For instance, in the example above, Matt's controller would take the feature tracker's recommendation to go left and up a bit, and then manipulate the vehicle to actually move it left and up a bit. Make sense? Loc's software provides the impulse; Matt's software provides the action. Together, they make a precision-landing powerhouse.
In today's tests, Loc and Matt wanted to hand-fly a quadrotor while their software ran in the background— not flying autonomously yet, but still generating output for the researchers to review for accuracy. However, they had some obstacles to overcome first.
"We need to take the [reference picture] in order to see if the algorithm works, but with someone holding it, their feet were always in the picture. And we can't have that," Matt said.

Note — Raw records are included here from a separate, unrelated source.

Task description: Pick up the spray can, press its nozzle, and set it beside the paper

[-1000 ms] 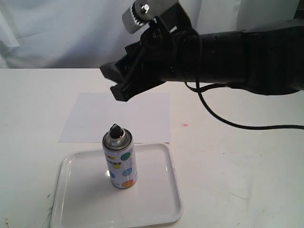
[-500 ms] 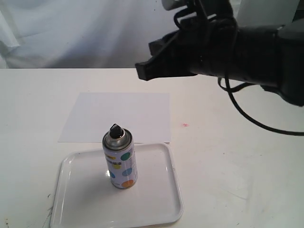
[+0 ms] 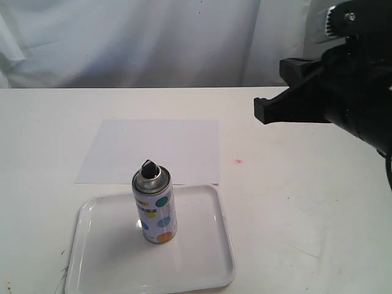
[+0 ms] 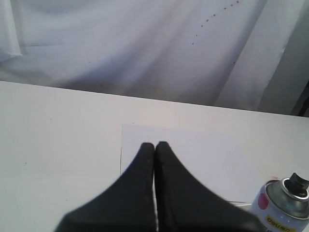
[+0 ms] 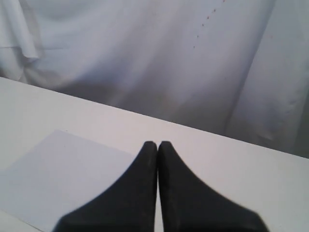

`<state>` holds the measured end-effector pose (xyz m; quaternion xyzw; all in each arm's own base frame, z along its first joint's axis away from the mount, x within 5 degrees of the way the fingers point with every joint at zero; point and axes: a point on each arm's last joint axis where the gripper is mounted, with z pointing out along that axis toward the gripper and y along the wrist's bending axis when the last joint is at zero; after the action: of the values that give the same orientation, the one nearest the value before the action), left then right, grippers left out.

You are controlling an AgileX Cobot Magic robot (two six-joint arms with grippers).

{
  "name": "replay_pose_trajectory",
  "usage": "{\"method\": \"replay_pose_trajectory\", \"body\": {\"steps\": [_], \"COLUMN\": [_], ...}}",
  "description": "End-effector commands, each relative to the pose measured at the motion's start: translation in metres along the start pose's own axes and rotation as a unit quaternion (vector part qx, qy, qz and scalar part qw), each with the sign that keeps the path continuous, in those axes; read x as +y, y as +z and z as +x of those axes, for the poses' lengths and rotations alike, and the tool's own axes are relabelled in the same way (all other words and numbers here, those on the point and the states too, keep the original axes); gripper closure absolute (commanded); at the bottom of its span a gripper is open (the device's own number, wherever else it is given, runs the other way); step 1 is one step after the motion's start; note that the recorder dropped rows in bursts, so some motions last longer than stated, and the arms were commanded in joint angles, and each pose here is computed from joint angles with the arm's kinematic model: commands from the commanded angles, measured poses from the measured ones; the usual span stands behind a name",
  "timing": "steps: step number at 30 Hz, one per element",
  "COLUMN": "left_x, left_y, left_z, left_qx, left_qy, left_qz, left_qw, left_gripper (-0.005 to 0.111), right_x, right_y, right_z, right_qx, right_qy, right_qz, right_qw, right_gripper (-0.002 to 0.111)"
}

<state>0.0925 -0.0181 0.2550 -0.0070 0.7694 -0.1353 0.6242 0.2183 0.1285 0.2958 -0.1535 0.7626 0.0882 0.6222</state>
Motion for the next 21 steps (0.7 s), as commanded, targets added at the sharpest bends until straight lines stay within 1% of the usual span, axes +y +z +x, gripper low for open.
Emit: {"method": "replay_pose_trajectory", "body": {"steps": [1,4,9,14,18,21], "left_x": [-0.0005,-0.0005,-0.0005,-0.0005,-0.0005,-0.0005], "left_y": [-0.0006,-0.0006,-0.0006,-0.0006,-0.0006,-0.0006], "left_z": [0.0008,0.0008,0.0008,0.0008,0.0008,0.0008], "left_qx": [-0.001,-0.001,-0.001,-0.001,-0.001,-0.001], "left_qy": [-0.001,-0.001,-0.001,-0.001,-0.001,-0.001], "left_qz": [0.003,0.003,0.003,0.003,0.003,0.003], "left_qw": [1.000,1.000,1.000,1.000,1.000,1.000], "left_gripper": [0.107,0.107,0.107,0.107,0.107,0.107], "right_x": [0.0045,0.0063,0.0086,0.0094,0.0089,0.0089], "right_y": [-0.0062,-0.0065,-0.0065,-0.0066,-0.0065,-0.0065], "right_z": [0.0010,0.0000,0.0033,0.0045,0.0036,0.0036], "right_qx": [-0.033,-0.038,-0.019,-0.012,-0.020,-0.020], "right_qy": [-0.004,0.010,0.035,0.036,-0.027,-0.028], "right_qz": [-0.035,-0.045,-0.058,-0.062,-0.059,-0.059], "right_qw": [0.999,0.998,0.998,0.997,0.998,0.998], "right_gripper": [0.108,0.108,0.108,0.108,0.108,0.108]}}
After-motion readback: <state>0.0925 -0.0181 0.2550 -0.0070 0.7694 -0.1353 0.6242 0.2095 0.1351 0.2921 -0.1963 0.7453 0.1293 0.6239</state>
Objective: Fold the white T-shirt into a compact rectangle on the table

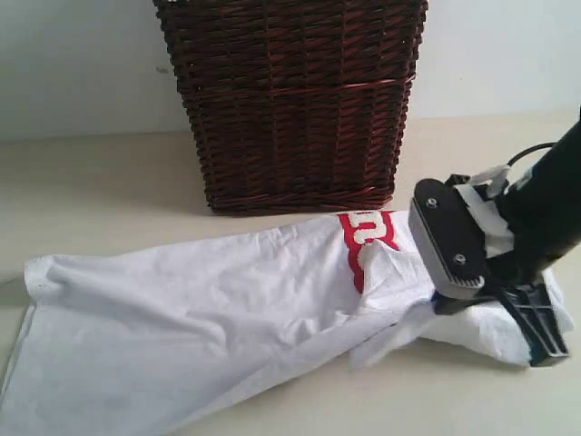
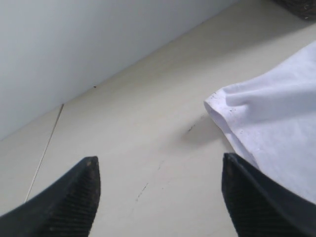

Which led to this in the flight range:
PI Ralph Williams makes a hardware adjustment. |
The ingenuity of the engineers here at NASA Langley Research Center cannot be stifled. Suspended as though hovering about five feet above the ground, the UAV took an accurate, feet-free picture to use in feature matching and tracking. Ralph did the honors of hand-flying the UAV around the range while Matt observed his algorithm's output.
Now, with a few rounds of successful hand-flying tests on the logbooks, Matt and Loc intend to move to remote-controlled indoor flights for their next step. We'll keep you posted on those and any other exciting developments in this mission right here on the Ai blog.